ACTIVITY:
Return all lines from the listing below in which the string "lens" occurs.
[Start of Attachment]
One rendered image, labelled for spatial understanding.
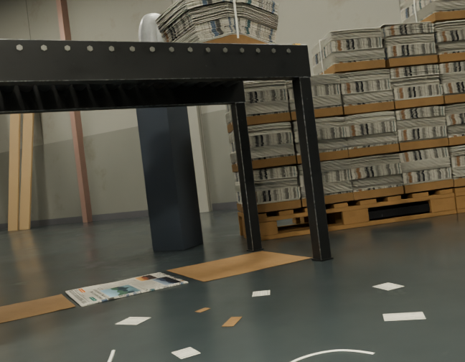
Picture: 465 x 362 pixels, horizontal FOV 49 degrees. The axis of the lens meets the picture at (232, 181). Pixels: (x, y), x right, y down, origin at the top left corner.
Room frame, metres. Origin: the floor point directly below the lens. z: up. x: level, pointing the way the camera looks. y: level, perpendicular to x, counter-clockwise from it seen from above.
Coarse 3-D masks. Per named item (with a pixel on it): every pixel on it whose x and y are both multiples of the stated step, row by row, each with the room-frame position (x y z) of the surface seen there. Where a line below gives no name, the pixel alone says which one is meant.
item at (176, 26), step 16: (192, 0) 1.86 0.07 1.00; (208, 0) 1.89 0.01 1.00; (224, 0) 1.92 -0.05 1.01; (160, 16) 2.04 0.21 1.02; (176, 16) 1.93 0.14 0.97; (192, 16) 1.86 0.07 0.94; (208, 16) 1.89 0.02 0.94; (224, 16) 1.92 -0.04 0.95; (160, 32) 2.09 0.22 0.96; (176, 32) 2.00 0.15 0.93; (192, 32) 1.89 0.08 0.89; (208, 32) 1.89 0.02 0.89; (224, 32) 1.92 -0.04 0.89
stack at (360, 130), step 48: (288, 96) 2.71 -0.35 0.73; (336, 96) 2.73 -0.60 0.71; (384, 96) 2.77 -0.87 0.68; (432, 96) 2.81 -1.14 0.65; (288, 144) 2.68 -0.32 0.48; (336, 144) 2.73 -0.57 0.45; (384, 144) 2.76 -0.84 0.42; (240, 192) 2.85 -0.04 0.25; (288, 192) 2.68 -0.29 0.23; (336, 192) 2.72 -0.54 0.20; (432, 192) 2.87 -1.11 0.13
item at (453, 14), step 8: (432, 16) 2.84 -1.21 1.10; (440, 16) 2.82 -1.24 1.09; (448, 16) 2.83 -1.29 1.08; (456, 16) 2.83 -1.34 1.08; (464, 16) 2.84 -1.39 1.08; (440, 56) 2.81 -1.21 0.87; (448, 56) 2.82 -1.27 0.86; (456, 56) 2.83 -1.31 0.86; (464, 56) 2.83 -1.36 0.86; (448, 96) 2.81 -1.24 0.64; (456, 96) 2.82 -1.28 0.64; (464, 96) 2.83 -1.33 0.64; (456, 136) 2.82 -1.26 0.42; (464, 136) 2.83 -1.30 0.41; (448, 144) 2.82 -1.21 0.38; (456, 184) 2.81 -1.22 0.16; (464, 184) 2.82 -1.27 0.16
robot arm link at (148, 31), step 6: (144, 18) 2.74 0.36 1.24; (150, 18) 2.72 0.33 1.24; (156, 18) 2.73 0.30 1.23; (144, 24) 2.72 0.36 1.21; (150, 24) 2.71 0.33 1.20; (156, 24) 2.72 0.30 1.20; (138, 30) 2.76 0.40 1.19; (144, 30) 2.72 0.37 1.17; (150, 30) 2.71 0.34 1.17; (156, 30) 2.72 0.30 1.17; (138, 36) 2.76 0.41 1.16; (144, 36) 2.72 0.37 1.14; (150, 36) 2.71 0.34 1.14; (156, 36) 2.72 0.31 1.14
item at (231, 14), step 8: (232, 0) 1.94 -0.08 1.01; (240, 0) 1.96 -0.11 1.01; (232, 8) 1.94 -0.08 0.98; (240, 8) 1.96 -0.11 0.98; (232, 16) 1.94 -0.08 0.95; (240, 16) 1.96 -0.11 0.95; (232, 24) 1.94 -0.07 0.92; (240, 24) 1.96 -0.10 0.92; (232, 32) 1.94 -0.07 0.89; (240, 32) 1.95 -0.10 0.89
[End of Attachment]
THE ANSWER:
Picture: 465 x 362 pixels, horizontal FOV 49 degrees. The axis of the lens meets the picture at (232, 181). Pixels: (x, y), x right, y down, origin at the top left corner.
Room frame, metres. Origin: the floor point directly below the lens. z: up. x: level, pointing the way the camera looks. y: level, perpendicular to x, counter-clockwise from it seen from above.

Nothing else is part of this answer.